Reframing ethical risk in artificial intelligence: a design-oriented framework integrating data quality and system architecture
摘要
Despite the rapid expansion of artificial intelligence (AI) and the proliferation of ethical frameworks, failures in ethical AI practice persist and, in some cases, intensify. This paradox highlights a fundamental limitation in current approaches: while normative principles are increasingly well defined, their translation into technical practice remains insufficient. Existing frameworks are largely principle-driven and governance-oriented, offering limited insight into how ethical risks arise within data pipelines, model development processes, and system architectures. This study reframes ethical risk in AI as a challenge of implementation rather than principle. It adopts a mixed-method approach, integrating a systematic literature review with PRISMA-based screening, structured comparative case analysis, and simulation-based evaluation to examine how variations in data quality and selection criteria influence downstream model behaviour and fairness outcomes. The findings demonstrate that ethical vulnerabilities are structurally embedded within processes of data generation, curation, and system design.

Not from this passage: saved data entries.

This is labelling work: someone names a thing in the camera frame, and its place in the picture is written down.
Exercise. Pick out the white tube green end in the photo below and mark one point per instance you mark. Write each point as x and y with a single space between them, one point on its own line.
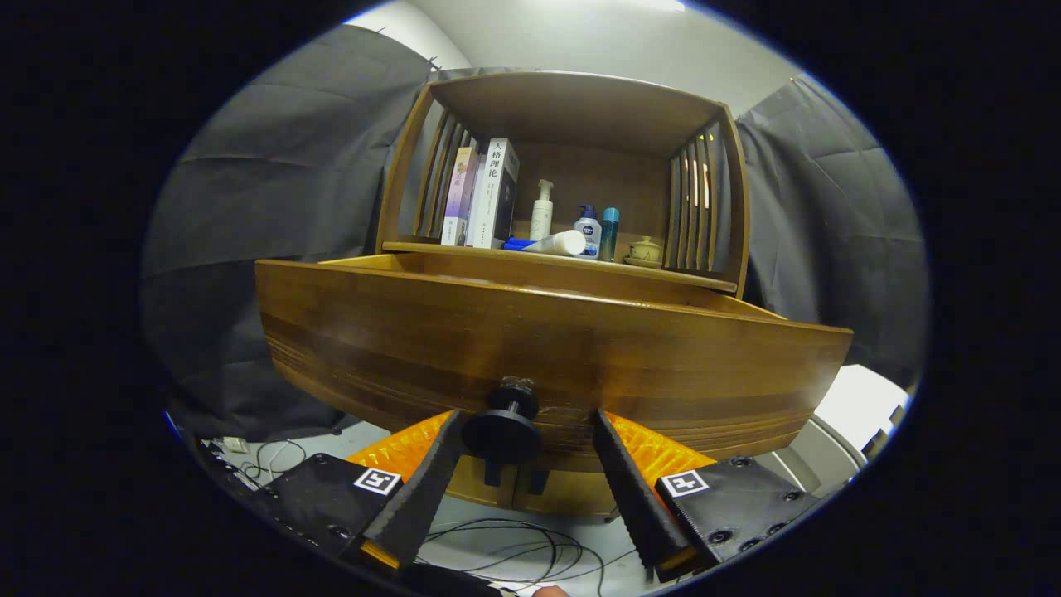
555 243

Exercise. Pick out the purple book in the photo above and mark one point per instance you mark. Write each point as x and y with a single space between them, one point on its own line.
457 199

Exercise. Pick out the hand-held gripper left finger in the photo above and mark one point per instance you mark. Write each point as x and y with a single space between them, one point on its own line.
423 489

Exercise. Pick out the wooden cabinet door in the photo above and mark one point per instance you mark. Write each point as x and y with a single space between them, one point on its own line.
468 485
576 496

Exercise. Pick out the white flat panel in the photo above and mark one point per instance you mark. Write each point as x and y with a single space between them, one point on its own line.
862 398

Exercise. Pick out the wooden cabinet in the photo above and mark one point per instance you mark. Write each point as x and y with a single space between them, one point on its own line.
580 104

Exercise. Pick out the beige lidded teacup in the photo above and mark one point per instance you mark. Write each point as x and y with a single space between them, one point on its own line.
644 250

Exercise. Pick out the white slatted rack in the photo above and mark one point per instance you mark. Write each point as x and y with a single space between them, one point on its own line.
821 460

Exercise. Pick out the white book with portrait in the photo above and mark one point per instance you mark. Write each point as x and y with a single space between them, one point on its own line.
493 195

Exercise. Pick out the white bottle blue pump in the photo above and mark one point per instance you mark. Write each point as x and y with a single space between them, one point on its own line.
589 236

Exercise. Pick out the black drawer knob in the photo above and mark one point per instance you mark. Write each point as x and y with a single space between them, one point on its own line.
501 435

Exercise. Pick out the wooden countertop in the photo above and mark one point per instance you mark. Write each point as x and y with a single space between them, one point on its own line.
622 267

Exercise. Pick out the blue folded cloth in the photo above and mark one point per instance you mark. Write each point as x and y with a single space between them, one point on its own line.
514 245

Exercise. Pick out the wooden drawer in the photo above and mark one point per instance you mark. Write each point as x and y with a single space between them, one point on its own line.
539 340

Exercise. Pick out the teal blue bottle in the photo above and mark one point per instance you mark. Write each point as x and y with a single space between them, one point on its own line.
609 236

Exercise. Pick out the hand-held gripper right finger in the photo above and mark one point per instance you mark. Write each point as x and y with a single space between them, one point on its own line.
634 489

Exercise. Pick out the white power strip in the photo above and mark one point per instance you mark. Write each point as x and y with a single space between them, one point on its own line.
235 444

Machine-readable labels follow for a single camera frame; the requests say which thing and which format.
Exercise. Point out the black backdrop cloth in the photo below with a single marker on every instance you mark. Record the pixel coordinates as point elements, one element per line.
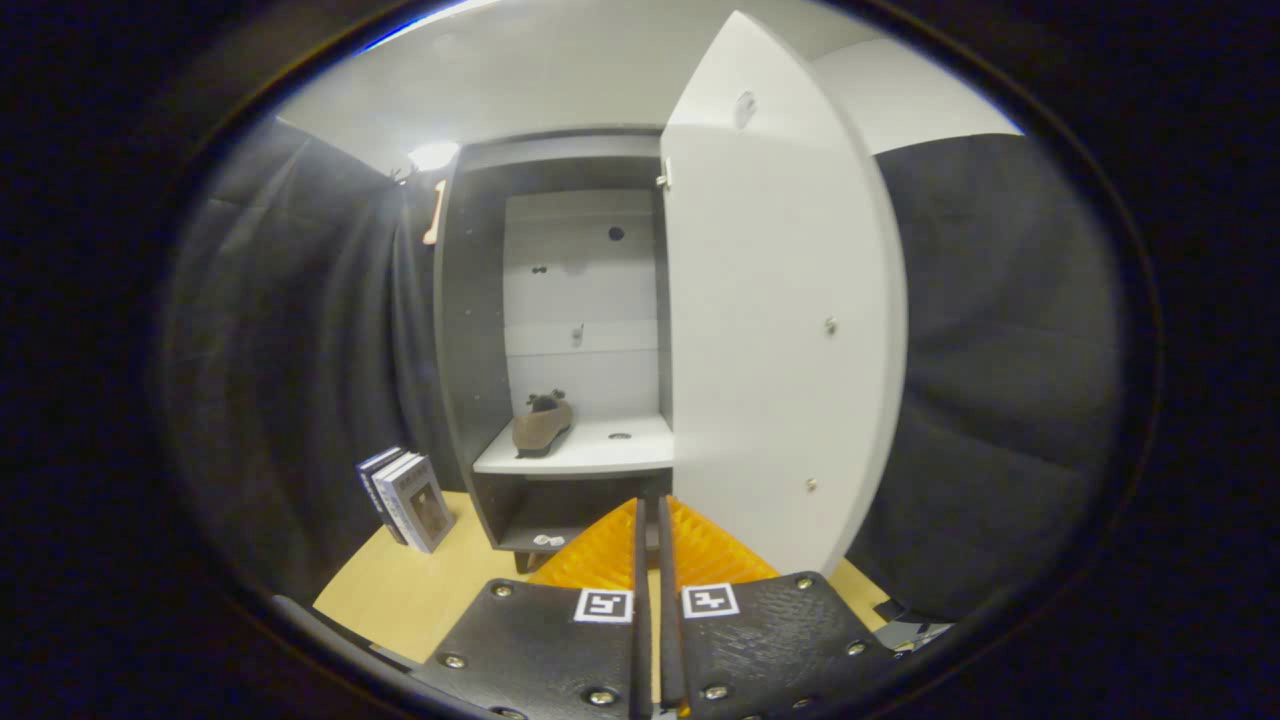
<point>1000,350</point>

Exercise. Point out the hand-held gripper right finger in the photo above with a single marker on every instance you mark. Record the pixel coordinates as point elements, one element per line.
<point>668,620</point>

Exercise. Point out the white spine book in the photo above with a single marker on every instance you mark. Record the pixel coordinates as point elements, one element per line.
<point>390,490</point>

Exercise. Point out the dark cover book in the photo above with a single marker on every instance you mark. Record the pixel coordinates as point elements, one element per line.
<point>370,472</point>

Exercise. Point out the brown fuzzy shoe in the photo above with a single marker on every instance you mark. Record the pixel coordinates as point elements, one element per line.
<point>540,428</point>

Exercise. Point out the grey portrait cover book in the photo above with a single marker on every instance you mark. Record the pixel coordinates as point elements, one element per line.
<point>425,505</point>

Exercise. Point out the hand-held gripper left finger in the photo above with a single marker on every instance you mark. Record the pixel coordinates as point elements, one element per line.
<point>641,620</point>

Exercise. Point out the white cabinet shelf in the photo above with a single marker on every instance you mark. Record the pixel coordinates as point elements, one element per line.
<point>610,450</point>

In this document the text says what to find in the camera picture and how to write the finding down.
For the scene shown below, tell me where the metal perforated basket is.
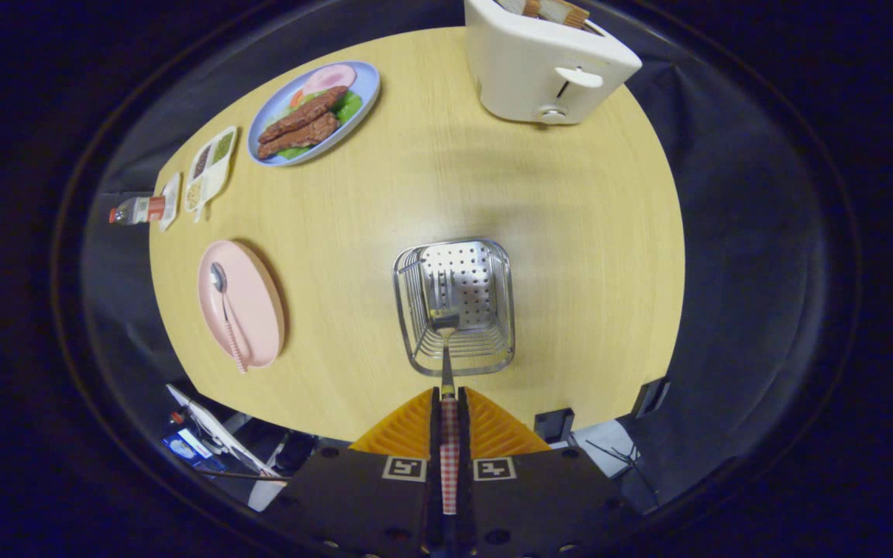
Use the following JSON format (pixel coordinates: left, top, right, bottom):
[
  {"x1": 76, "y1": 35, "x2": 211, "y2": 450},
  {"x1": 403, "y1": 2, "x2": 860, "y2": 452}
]
[{"x1": 392, "y1": 237, "x2": 515, "y2": 378}]

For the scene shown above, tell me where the black backdrop cloth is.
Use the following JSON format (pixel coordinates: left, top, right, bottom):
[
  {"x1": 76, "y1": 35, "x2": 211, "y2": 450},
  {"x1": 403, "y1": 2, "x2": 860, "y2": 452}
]
[{"x1": 78, "y1": 0, "x2": 854, "y2": 505}]

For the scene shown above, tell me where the white toaster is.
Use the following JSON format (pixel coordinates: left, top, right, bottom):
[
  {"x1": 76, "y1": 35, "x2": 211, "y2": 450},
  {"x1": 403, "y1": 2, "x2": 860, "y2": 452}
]
[{"x1": 464, "y1": 0, "x2": 643, "y2": 126}]

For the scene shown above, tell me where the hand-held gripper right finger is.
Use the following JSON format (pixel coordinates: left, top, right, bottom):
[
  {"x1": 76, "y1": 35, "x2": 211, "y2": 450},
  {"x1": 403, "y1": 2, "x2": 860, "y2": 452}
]
[{"x1": 460, "y1": 387, "x2": 641, "y2": 558}]

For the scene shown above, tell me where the spoon with red checkered handle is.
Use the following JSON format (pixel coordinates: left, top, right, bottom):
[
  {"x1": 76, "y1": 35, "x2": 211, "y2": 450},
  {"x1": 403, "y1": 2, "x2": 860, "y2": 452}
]
[{"x1": 209, "y1": 262, "x2": 249, "y2": 374}]

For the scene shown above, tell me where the white divided seasoning tray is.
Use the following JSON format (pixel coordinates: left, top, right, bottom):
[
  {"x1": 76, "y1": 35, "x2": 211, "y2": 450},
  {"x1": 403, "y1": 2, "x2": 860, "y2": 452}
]
[{"x1": 183, "y1": 126, "x2": 238, "y2": 223}]

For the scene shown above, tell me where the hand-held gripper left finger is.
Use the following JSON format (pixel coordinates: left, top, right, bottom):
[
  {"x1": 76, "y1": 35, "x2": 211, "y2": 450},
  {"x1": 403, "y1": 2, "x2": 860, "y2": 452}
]
[{"x1": 264, "y1": 387, "x2": 442, "y2": 558}]

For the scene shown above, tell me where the fork with red checkered handle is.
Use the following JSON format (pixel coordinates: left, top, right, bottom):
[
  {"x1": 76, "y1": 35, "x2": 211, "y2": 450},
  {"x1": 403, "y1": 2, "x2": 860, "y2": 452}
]
[{"x1": 429, "y1": 310, "x2": 463, "y2": 516}]

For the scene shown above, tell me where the pink ham slice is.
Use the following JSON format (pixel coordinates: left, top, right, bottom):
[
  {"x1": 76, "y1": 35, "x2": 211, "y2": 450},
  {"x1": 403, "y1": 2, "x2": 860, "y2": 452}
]
[{"x1": 303, "y1": 64, "x2": 357, "y2": 95}]

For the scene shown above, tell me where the blue plate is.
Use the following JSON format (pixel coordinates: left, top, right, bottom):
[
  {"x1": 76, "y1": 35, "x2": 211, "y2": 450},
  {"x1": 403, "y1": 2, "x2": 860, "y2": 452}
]
[{"x1": 247, "y1": 60, "x2": 381, "y2": 167}]

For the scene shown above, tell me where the small plastic bottle red label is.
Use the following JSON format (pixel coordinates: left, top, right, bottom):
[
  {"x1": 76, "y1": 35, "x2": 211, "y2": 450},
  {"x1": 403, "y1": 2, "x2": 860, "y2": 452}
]
[{"x1": 109, "y1": 195, "x2": 167, "y2": 226}]

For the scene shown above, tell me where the black block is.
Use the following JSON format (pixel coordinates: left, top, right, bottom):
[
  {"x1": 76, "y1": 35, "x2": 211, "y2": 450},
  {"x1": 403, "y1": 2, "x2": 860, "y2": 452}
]
[{"x1": 533, "y1": 408, "x2": 575, "y2": 444}]

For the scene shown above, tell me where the pink plate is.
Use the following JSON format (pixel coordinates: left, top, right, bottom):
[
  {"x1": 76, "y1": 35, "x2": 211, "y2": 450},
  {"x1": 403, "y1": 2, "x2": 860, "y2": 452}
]
[{"x1": 197, "y1": 239, "x2": 286, "y2": 369}]

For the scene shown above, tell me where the white square coaster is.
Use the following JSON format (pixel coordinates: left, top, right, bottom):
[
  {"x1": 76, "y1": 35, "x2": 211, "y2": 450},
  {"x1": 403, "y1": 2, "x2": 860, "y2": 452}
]
[{"x1": 156, "y1": 172, "x2": 182, "y2": 232}]

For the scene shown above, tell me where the brown meat slice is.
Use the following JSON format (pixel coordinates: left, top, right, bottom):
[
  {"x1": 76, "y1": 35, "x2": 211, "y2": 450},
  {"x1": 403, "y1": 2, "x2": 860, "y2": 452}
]
[
  {"x1": 258, "y1": 85, "x2": 349, "y2": 144},
  {"x1": 257, "y1": 112, "x2": 340, "y2": 160}
]

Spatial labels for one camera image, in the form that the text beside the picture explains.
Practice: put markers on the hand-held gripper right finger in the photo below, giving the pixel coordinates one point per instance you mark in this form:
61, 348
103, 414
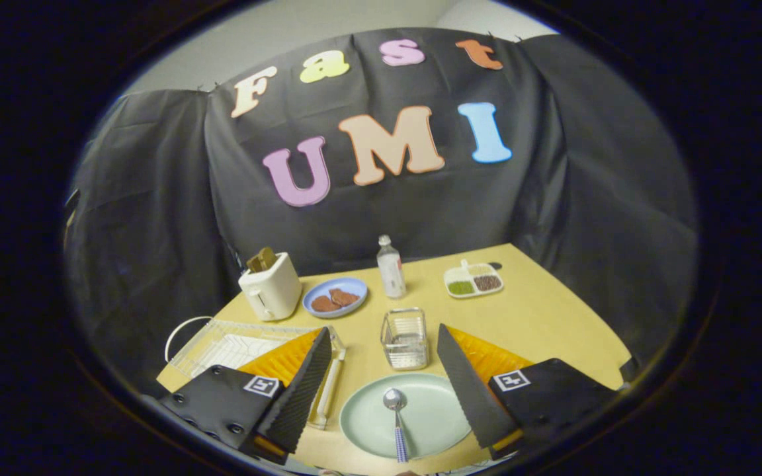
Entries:
470, 390

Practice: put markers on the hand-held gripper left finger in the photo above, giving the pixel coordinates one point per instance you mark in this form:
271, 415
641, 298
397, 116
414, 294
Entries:
301, 390

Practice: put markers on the pale green plate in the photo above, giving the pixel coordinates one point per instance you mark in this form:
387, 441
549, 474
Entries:
430, 413

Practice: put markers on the blue plate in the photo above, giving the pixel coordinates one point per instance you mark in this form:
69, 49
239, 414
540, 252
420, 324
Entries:
348, 289

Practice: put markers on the brown cookie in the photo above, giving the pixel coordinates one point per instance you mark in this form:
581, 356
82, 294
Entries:
325, 304
344, 297

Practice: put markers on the cream toaster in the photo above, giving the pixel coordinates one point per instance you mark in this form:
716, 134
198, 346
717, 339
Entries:
270, 289

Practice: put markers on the white divided snack tray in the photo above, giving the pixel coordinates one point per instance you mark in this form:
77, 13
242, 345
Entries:
473, 279

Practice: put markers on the toast slice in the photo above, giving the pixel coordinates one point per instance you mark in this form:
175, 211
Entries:
262, 260

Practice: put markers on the clear plastic bottle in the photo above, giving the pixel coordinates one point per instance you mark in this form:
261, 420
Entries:
391, 270

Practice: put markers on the black backdrop cloth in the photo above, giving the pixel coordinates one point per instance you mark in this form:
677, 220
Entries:
156, 198

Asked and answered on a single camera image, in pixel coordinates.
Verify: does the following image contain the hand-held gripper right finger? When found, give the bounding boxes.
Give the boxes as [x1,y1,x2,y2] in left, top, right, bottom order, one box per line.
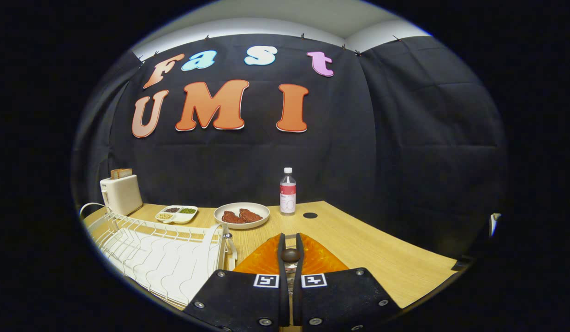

This challenges prevailing assumption that fairness can be achieved through representational balance alone, instead emphasising the importance of data quality, conceptual validity, and contextual fitness for purpose. To address these gaps, the study introduces two complementary frameworks: ethics-based multi-criteria decision making (EbMCDM) and ethics-based system design (EbSD), which embed ethical evaluation within dataset selection and system architecture respectively, advancing a proactive, design-oriented approach to responsible AI.